* **GIVEN DATA**

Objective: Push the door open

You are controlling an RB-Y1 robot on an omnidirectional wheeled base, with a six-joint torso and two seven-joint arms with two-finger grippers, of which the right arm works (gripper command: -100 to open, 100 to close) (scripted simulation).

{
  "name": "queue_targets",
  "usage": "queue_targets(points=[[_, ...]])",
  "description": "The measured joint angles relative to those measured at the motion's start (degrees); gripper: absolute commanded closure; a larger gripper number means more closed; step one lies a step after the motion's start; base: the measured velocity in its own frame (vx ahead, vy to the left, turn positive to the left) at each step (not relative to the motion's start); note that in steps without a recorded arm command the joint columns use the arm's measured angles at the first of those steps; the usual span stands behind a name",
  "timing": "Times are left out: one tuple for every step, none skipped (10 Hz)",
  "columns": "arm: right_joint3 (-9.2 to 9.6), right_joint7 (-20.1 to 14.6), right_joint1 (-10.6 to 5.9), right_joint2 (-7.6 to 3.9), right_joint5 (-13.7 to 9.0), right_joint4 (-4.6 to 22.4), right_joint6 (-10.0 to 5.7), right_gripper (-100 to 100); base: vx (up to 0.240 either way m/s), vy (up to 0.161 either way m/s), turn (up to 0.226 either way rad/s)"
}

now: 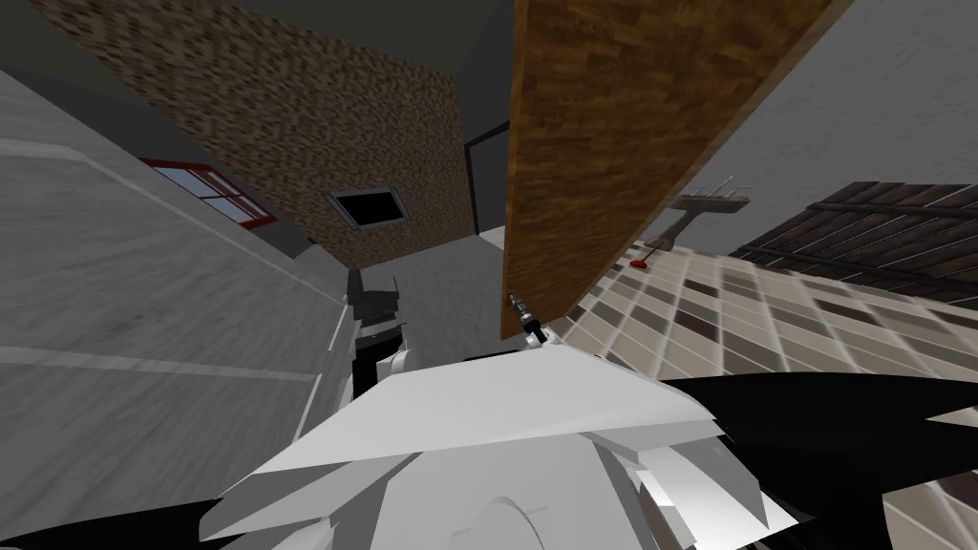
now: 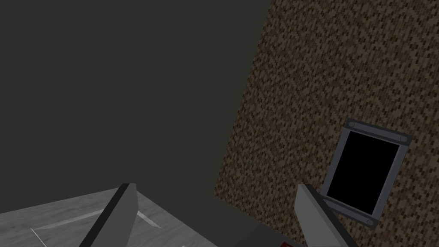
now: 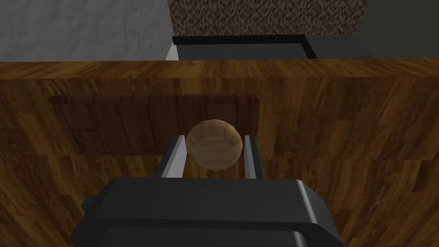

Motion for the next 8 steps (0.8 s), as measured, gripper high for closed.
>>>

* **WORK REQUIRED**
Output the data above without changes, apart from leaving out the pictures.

* **FINAL ANSWER**
Objective: Push the door open

You are controlling an RB-Y1 robot on an omnidirectional wheeled base, with a six-joint torso and two seven-joint arms with two-finger grippers, of which the right arm works (gripper command: -100 to open, 100 to close) (scripted simulation).

{
  "name": "queue_targets",
  "usage": "queue_targets(points=[[_, ...]])",
  "description": "The measured joint angles relative to those measured at the motion's start (degrees); gripper: absolute commanded closure; a larger gripper number means more closed; step one lies a step after the motion's start; base: the measured velocity in its own frame (vx ahead, vy to the left, turn positive to the left) at each step (not relative to the motion's start); note that in steps without a recorded arm command the joint columns use the arm's measured angles at the first of those steps; the usual span stands behind a name",
  "timing": "Times are left out: one tuple for every step, none skipped (10 Hz)",
  "columns": "arm: right_joint3 (-9.2 to 9.6), right_joint7 (-20.1 to 14.6), right_joint1 (-10.6 to 5.9), right_joint2 (-7.6 to 3.9), right_joint5 (-13.7 to 9.0), right_joint4 (-4.6 to 22.4), right_joint6 (-10.0 to 5.7), right_gripper (-100 to 100); base: vx (up to 0.240 either way m/s), vy (up to 0.161 either way m/s), turn (up to 0.226 either way rad/s)"
}

now: 
now: 
now: 

Motion for the next 8 steps (0.8 s), as measured, gripper high for closed.
>>>

With this, the exercise is complete.